« With New Gifted and Talented Rules, Who Wins and Loses? | Main | Guest Blogger Mike Klonsky: The Small Schools Movement Meets the Ownership Society »

More Signs of the Apocalypse!

Here's my take on the New York tenure law discussion going on around the blogs:

1) The backdoor process was unsavory, and now threatens to displace an important discussion about the limits of value-added measures in New York. Sherman Dorn offers some fertile thoughts on the process issue. Also worth noting that last week's outragists were hardly outraged about the secrecy surrounding NYC's teacher experiment.

2) Critics would do well to separate the likely effects of this law from their unhappiness with the process. Consider Robert Gordon's post, which interprets the law's effects as follows:

This means that in deciding whether to give a teacher a presumptive right to teach for 30+ years, a principal may not consider evidence of whether the teacher is helping students learn. The principal can consider whether the teacher maintains neat bulletin boards, whether the teacher attends meetings on how to pay for pencils, and whether the teacher is sufficiently deferential in the hallway. But the principal may not consider, based on achievement data, whether children are learning.

Do classroom observations provide no "evidence of whether the teacher is helping students learn?" Value-added measures, after all, are simply a proxy for student learning, and observations also provide proxy data on student learning. Gordon assumes that principals cannot identify teachers with especially low value-added in the absence of test score data. But if value-added measures mean anything, very low performers should be getting poor subjective evaluations too. It turns out that principals are actually pretty good at identifying teachers with low value-added based on subjective evaluations (see this post). If a teacher is a consistent low performer, the three admissable forms of evidence in tenure decisions - 1) observations, 2) peer review, and 3) an evaluation of how teachers use data to inform instruction - already provide lots of information about how teachers affect student learning.
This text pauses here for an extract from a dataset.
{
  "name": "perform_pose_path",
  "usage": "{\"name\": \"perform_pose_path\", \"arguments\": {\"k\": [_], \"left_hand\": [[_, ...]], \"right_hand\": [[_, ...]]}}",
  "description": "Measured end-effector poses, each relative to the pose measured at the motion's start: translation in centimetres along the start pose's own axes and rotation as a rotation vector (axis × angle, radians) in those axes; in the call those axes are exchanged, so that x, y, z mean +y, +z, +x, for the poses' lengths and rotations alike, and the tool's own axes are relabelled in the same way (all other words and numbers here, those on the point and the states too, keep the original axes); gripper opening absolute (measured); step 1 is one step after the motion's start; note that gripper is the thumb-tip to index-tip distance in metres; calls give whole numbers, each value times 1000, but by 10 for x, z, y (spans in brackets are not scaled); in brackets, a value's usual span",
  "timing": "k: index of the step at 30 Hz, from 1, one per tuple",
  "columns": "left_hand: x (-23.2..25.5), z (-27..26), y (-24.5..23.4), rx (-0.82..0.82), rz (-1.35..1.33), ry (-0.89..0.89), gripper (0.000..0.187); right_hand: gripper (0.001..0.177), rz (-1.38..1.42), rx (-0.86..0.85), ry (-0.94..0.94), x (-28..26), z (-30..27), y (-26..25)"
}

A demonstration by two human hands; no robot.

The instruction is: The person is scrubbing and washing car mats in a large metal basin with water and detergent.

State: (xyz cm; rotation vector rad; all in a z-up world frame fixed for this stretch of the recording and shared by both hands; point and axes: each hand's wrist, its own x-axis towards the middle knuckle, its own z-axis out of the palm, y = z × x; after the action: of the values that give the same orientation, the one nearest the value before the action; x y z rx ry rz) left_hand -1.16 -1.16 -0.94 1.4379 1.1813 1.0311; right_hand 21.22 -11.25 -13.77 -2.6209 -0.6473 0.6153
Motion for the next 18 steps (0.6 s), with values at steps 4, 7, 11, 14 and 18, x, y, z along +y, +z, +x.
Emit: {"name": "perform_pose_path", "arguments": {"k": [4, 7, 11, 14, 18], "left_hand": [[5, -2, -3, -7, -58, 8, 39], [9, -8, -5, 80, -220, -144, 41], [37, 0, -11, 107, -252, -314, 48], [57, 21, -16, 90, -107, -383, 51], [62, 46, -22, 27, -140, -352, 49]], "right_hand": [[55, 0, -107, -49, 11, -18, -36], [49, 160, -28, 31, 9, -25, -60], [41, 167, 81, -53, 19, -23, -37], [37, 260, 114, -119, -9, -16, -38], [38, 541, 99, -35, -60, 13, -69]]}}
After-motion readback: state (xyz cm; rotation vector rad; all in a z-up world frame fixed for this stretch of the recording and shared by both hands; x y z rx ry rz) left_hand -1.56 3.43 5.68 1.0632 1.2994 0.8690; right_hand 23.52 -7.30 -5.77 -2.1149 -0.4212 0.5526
3) To my knowledge, no one has provided a viable technical solution to the middle of the year testing issue. Given existing problems with value-added and the added complication of midyear testing dates, it would be wildly irresponsible to put these measures into place in NY without further study.
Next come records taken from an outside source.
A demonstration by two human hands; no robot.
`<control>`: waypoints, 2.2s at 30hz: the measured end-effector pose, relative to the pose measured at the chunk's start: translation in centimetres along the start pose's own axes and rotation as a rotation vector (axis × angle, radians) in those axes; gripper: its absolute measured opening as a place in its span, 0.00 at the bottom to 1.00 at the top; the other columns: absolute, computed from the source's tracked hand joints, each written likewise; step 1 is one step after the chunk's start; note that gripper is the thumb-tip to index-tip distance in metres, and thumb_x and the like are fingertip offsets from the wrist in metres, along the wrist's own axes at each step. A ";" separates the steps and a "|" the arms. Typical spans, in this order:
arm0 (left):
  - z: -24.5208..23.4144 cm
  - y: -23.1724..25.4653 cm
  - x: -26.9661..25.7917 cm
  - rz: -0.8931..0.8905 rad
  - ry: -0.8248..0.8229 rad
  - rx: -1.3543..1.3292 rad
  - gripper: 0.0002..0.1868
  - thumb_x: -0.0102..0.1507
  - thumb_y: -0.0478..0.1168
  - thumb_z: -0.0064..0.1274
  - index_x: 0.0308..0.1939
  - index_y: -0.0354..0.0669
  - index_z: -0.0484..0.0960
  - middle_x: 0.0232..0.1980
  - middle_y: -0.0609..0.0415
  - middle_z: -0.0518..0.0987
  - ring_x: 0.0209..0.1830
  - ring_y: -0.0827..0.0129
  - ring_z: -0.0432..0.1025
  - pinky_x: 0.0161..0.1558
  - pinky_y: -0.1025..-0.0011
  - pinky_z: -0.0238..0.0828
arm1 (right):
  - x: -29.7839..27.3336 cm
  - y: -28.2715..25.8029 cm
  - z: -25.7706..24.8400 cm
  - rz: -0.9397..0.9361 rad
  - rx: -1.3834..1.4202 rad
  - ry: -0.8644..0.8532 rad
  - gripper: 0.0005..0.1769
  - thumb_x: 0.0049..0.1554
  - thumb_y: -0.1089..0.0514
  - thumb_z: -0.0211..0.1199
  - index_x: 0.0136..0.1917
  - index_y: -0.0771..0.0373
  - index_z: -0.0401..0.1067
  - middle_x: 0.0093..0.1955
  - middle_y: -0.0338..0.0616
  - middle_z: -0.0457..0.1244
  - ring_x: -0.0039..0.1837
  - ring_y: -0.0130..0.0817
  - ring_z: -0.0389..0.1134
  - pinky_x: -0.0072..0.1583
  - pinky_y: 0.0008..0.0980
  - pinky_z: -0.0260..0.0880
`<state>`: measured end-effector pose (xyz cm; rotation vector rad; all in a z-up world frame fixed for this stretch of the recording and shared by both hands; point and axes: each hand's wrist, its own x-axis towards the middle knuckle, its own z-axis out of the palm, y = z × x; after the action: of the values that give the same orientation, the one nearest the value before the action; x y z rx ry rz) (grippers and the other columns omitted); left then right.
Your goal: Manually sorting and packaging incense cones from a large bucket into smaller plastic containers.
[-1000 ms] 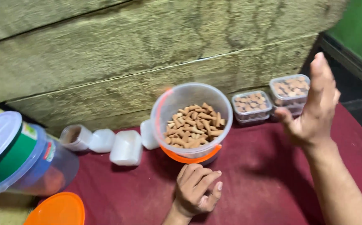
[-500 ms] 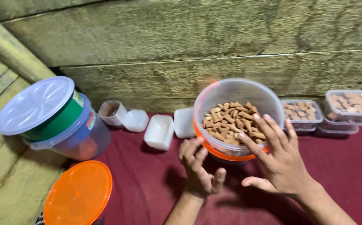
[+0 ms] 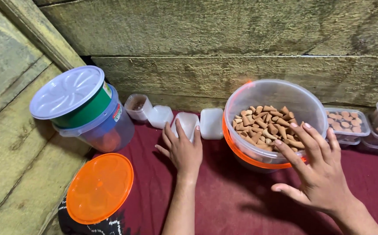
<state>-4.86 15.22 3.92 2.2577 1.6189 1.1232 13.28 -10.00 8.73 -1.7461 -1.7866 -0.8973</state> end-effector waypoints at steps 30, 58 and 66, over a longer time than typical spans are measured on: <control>-2.4 0.5 0.4 0.280 0.388 -0.255 0.37 0.69 0.55 0.52 0.72 0.30 0.66 0.67 0.32 0.70 0.62 0.38 0.66 0.66 0.46 0.60 | 0.2 0.2 -0.1 -0.009 -0.015 0.009 0.44 0.54 0.27 0.59 0.75 0.51 0.62 0.80 0.60 0.52 0.81 0.60 0.53 0.81 0.64 0.41; -4.7 6.7 -9.6 0.829 0.120 -1.104 0.40 0.80 0.66 0.22 0.72 0.30 0.61 0.64 0.24 0.70 0.64 0.42 0.73 0.62 0.52 0.82 | 2.7 -4.2 -5.0 0.096 0.689 0.129 0.38 0.50 0.51 0.76 0.66 0.72 0.65 0.65 0.61 0.66 0.68 0.52 0.71 0.79 0.65 0.61; -3.2 5.6 -9.7 0.669 0.016 -1.388 0.40 0.77 0.69 0.38 0.77 0.40 0.57 0.71 0.37 0.64 0.69 0.53 0.68 0.64 0.54 0.80 | 1.0 -1.8 -5.2 0.164 0.807 0.135 0.37 0.49 0.51 0.72 0.67 0.68 0.64 0.63 0.62 0.65 0.64 0.50 0.70 0.67 0.44 0.75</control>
<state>-4.03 3.57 4.41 1.6496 -0.1883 1.5979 10.91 -13.09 12.72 -1.2355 -1.5673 -0.1585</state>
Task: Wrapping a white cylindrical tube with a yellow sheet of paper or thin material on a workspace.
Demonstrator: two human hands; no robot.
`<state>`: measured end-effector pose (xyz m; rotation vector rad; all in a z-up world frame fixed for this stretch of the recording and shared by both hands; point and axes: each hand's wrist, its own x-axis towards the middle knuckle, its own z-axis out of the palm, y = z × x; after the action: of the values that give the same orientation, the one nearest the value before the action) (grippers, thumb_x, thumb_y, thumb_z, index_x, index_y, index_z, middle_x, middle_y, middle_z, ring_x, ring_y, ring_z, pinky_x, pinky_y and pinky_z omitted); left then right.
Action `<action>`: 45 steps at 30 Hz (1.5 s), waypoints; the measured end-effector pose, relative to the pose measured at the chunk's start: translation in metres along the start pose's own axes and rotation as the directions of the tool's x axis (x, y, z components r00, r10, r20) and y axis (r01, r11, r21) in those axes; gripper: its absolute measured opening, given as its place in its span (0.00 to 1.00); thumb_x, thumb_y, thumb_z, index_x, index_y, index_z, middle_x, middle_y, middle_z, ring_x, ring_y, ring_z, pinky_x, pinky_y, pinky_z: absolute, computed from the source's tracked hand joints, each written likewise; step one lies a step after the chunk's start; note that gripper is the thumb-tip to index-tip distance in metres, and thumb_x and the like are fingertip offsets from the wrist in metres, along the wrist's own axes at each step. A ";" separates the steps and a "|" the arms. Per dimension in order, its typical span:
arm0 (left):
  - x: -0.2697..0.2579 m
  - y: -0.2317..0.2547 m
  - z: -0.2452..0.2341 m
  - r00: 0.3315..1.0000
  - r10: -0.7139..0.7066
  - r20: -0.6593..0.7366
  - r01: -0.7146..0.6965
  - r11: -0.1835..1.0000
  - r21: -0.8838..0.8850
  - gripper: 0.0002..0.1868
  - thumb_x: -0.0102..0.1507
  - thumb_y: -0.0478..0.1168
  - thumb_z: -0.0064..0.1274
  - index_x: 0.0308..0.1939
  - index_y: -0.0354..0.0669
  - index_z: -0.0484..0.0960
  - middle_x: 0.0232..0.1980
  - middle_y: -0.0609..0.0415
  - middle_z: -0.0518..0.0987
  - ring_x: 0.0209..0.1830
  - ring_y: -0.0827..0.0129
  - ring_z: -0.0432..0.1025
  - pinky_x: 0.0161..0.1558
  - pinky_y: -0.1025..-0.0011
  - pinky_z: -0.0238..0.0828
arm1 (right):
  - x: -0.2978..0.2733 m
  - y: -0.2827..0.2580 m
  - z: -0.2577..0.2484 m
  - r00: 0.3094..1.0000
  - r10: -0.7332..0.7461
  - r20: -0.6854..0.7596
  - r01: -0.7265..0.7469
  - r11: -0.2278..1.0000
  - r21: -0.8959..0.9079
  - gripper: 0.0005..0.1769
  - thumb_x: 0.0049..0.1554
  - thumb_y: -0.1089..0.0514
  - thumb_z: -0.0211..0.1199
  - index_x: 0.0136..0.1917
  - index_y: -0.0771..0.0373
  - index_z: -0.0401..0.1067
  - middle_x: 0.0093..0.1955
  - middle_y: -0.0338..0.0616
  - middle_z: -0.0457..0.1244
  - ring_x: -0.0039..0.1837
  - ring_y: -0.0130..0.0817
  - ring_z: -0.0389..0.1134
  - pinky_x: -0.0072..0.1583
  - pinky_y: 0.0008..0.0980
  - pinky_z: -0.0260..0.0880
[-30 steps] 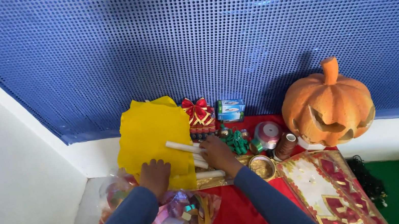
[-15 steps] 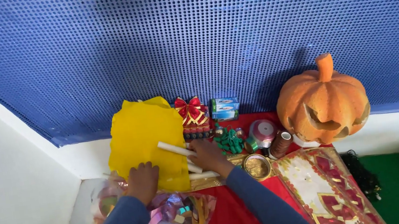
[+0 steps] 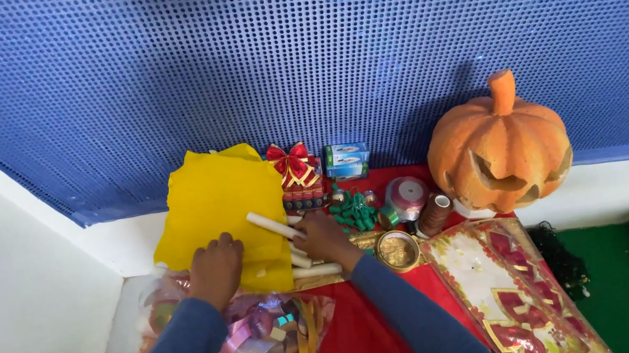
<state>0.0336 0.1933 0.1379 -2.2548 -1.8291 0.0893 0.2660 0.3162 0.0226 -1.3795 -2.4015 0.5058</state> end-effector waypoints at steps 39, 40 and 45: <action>-0.145 0.313 0.102 0.584 0.019 -0.811 -0.513 0.783 -0.351 0.05 0.53 0.40 0.53 0.22 0.53 0.74 0.37 0.52 0.78 0.35 0.62 0.74 0.30 0.64 0.60 | -0.333 0.094 -0.120 0.658 0.747 -0.092 -0.649 0.625 0.435 0.23 0.59 0.46 0.61 0.66 0.52 0.74 0.42 0.42 0.72 0.36 0.33 0.68 0.39 0.34 0.64; -0.149 0.315 0.104 0.613 0.024 -0.790 -0.514 0.772 -0.375 0.04 0.51 0.39 0.53 0.21 0.53 0.75 0.39 0.51 0.82 0.38 0.63 0.77 0.32 0.65 0.64 | -0.328 0.081 -0.125 0.649 0.760 -0.042 -0.675 0.600 0.430 0.23 0.59 0.45 0.61 0.65 0.52 0.73 0.40 0.42 0.69 0.35 0.33 0.66 0.39 0.35 0.62; -0.161 0.324 0.135 0.585 0.030 -0.810 -0.547 0.752 -0.367 0.11 0.58 0.43 0.54 0.22 0.52 0.71 0.41 0.50 0.84 0.41 0.61 0.79 0.34 0.61 0.68 | -0.302 0.077 -0.105 0.647 0.759 -0.069 -0.713 0.635 0.299 0.25 0.56 0.40 0.64 0.63 0.51 0.74 0.51 0.46 0.71 0.49 0.40 0.71 0.48 0.40 0.67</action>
<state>0.2819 -0.0055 -0.0810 -2.3404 -1.0200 -1.3748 0.5157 0.1045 0.0499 -2.1542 -1.4481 0.7884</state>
If you want new reasons (not related to testing dates) to sweat about the fallibility of value-added, check out this paper, which was presented last weekend at AEFA by Tim Sass (in collaboration with RAND's J.R. Lockwood and Dan McCaffrey). They looked at the year-to-year stability of value-added estimates in Florida, and found that it's often the case that teachers who are in the bottom 20% of value-added estimates in one year are not in the bottom 20% the next year. In Broward County, only 41.4% of teachers who were in the bottom 20% in one year were in the bottom 20% the next year, too. In Orange County, only 31.7% of the teachers who were in the bottom 20% in one year were also there the next year!
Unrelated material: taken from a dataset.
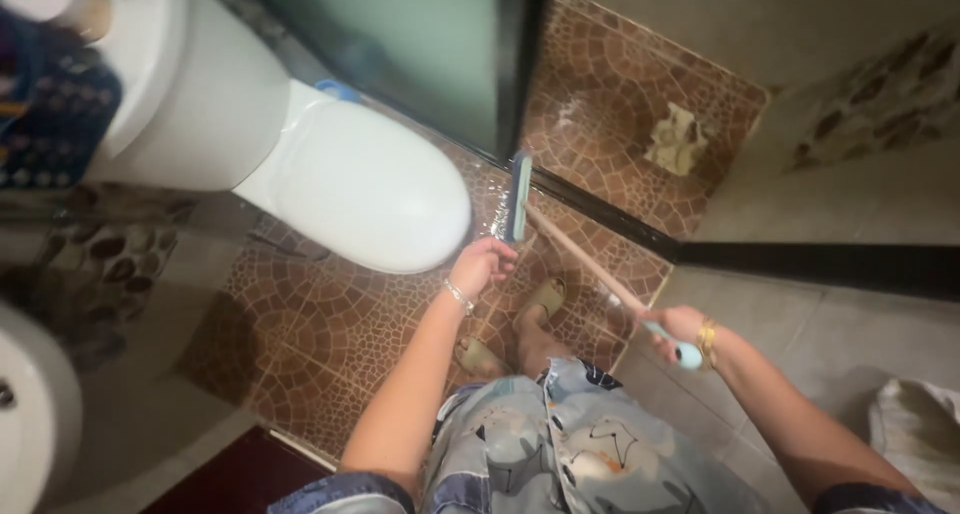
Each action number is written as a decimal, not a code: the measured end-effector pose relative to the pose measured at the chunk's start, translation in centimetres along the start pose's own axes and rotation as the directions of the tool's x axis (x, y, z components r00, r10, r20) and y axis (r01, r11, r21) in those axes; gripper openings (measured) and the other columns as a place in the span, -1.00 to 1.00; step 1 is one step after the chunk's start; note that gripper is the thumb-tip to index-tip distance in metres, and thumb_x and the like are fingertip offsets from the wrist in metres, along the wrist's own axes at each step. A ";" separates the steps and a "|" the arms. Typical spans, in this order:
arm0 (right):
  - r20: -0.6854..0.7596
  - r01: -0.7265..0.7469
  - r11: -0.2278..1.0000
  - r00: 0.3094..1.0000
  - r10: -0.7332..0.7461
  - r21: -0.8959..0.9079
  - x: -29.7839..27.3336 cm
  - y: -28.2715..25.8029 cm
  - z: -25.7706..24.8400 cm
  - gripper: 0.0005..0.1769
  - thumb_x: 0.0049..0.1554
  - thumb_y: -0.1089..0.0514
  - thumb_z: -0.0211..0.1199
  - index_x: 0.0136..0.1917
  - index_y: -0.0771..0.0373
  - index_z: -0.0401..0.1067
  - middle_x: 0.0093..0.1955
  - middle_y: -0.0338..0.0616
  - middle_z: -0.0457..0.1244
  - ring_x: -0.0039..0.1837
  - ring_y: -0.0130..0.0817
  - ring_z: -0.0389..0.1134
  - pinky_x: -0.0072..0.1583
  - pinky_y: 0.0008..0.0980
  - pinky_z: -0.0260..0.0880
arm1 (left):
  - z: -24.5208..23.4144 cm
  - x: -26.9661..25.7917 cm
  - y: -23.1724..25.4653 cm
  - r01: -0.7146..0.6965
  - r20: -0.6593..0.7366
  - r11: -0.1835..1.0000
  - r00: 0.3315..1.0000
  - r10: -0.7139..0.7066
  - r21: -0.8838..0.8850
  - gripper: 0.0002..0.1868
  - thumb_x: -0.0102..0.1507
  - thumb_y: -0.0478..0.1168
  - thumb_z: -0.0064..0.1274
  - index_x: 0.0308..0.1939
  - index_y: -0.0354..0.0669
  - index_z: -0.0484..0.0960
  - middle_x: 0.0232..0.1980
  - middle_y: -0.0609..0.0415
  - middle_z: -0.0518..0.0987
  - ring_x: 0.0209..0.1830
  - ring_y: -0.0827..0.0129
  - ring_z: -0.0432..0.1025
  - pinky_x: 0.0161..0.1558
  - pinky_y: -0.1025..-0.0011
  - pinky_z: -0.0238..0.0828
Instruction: The person is scrubbing the bathroom floor around the toilet using a brush and water.
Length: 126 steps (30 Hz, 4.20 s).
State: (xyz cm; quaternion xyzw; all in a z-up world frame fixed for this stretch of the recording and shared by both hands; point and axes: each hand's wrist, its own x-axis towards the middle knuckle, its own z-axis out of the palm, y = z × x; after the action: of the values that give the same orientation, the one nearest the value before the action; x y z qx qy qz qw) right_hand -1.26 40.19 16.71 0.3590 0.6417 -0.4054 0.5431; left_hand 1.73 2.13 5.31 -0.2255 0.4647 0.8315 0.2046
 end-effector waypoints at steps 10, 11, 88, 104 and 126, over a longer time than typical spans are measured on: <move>-0.085 0.082 0.656 0.972 -0.219 -0.750 -0.1 -7.8 6.6 -0.59 0.25 -0.07 0.15 0.22 0.25 0.37 -0.39 -0.15 0.24 -0.48 -0.37 0.23 -0.44 -0.27 0.27 | -7.2 -5.6 -1.7 -0.048 -0.206 0.996 0.978 0.033 -0.069 -0.67 0.08 -0.52 -0.20 -0.20 -0.21 0.60 -0.10 0.05 0.65 -0.22 0.40 0.51 -0.23 0.45 0.50; -0.063 0.113 0.673 0.971 -0.231 -0.731 -0.5 -10.8 8.1 -0.59 0.25 -0.07 0.10 0.23 0.23 0.35 -0.40 -0.11 0.24 -0.49 -0.33 0.20 -0.45 -0.24 0.23 | -7.4 -5.3 -1.3 -0.051 -0.244 0.994 0.969 0.025 -0.099 -0.68 0.10 -0.50 -0.20 -0.19 -0.19 0.60 -0.09 0.06 0.64 -0.23 0.40 0.51 -0.23 0.46 0.50; 0.537 0.515 -0.382 0.842 0.057 -0.767 19.5 7.5 19.5 -0.57 0.24 -0.13 0.16 0.29 0.06 0.44 -0.12 -0.16 0.34 -0.20 -0.41 0.34 -0.08 -0.27 0.41 | -0.8 -30.0 -18.9 -0.410 -0.772 0.855 0.635 0.017 -0.318 -0.77 0.32 -0.35 -0.16 -0.04 -0.13 0.60 -0.03 0.09 0.66 -0.14 0.42 0.53 -0.09 0.40 0.51; -0.191 -0.025 0.856 0.978 -0.087 -0.516 0.9 18.4 10.6 -0.49 0.25 0.06 0.15 0.46 0.05 0.28 -0.26 -0.09 0.26 -0.42 -0.33 0.20 -0.40 -0.27 0.25 | -7.7 -23.5 -14.4 -0.318 -0.351 0.912 0.911 0.218 -0.260 -0.73 0.27 -0.41 -0.21 -0.05 -0.17 0.56 -0.04 0.06 0.64 -0.18 0.39 0.52 -0.15 0.40 0.50; -0.422 0.162 0.783 0.767 -0.483 -0.601 4.0 27.2 16.9 -0.43 0.19 0.01 0.19 0.40 0.22 0.22 -0.06 0.27 0.36 -0.08 0.13 0.44 -0.04 -0.04 0.46 | 0.0 -20.8 -12.8 -0.162 -0.150 0.981 0.978 0.146 -0.104 -0.74 0.26 -0.43 -0.19 -0.04 -0.20 0.56 -0.04 0.01 0.64 -0.20 0.42 0.51 -0.16 0.44 0.49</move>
State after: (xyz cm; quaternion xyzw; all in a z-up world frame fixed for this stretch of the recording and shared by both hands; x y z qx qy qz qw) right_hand 29.50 36.13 7.82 0.1749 0.9105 -0.1804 0.3284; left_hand 25.70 5.60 8.29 -0.2585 0.4453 0.8522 0.0925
Update: Robert Gordon cherrypicks a finding from the Jacob and Lefgren paper to make his point. Perhaps if he'd read beyond the abstract and looked at the magnitude of the value-added advantage over principal ratings in predicting future student achievement (a whopping .036 SD in reading and .074 SD in math), he would realize that all is not lost. And again, this minuscule value-added advantage is coming from the middle of the distribution, not the top and bottom - and the bottom is the relevant issue in tenure decisions. From the same paper:

While value-added measures of teacher effectiveness generally do a better job at predicting future student achievement than principal ratings, the two measures do about equally well in identifying the best and worst teachers. With regard to parent satisfaction, we find that a principal’s overall rating of a teacher is a substantially better predictor of future parent requests for that teacher than either the teacher’s experience, education and current compensation or the teacher’s value-added achievement measure.

Moreover, what kind of predictive advantage can we expect inaccurate/noisy value-added estimates to have over principals' evaluations?

I look forward to some ridiculous cases in which the courts are asked to interpret the meaning of the phrase "student performance data." If the New York state legislature wants to preclude administrators making tenure decisions based on standardized test scores, they should say so explicitly. I recently attended an event in which student artwork was on display, and a music teacher directed a small ensemble of children performing. That artwork and the students' performances are student performance data, and I'd like to think that their teachers had something to do with the quality of the work. The parents certainly thought so.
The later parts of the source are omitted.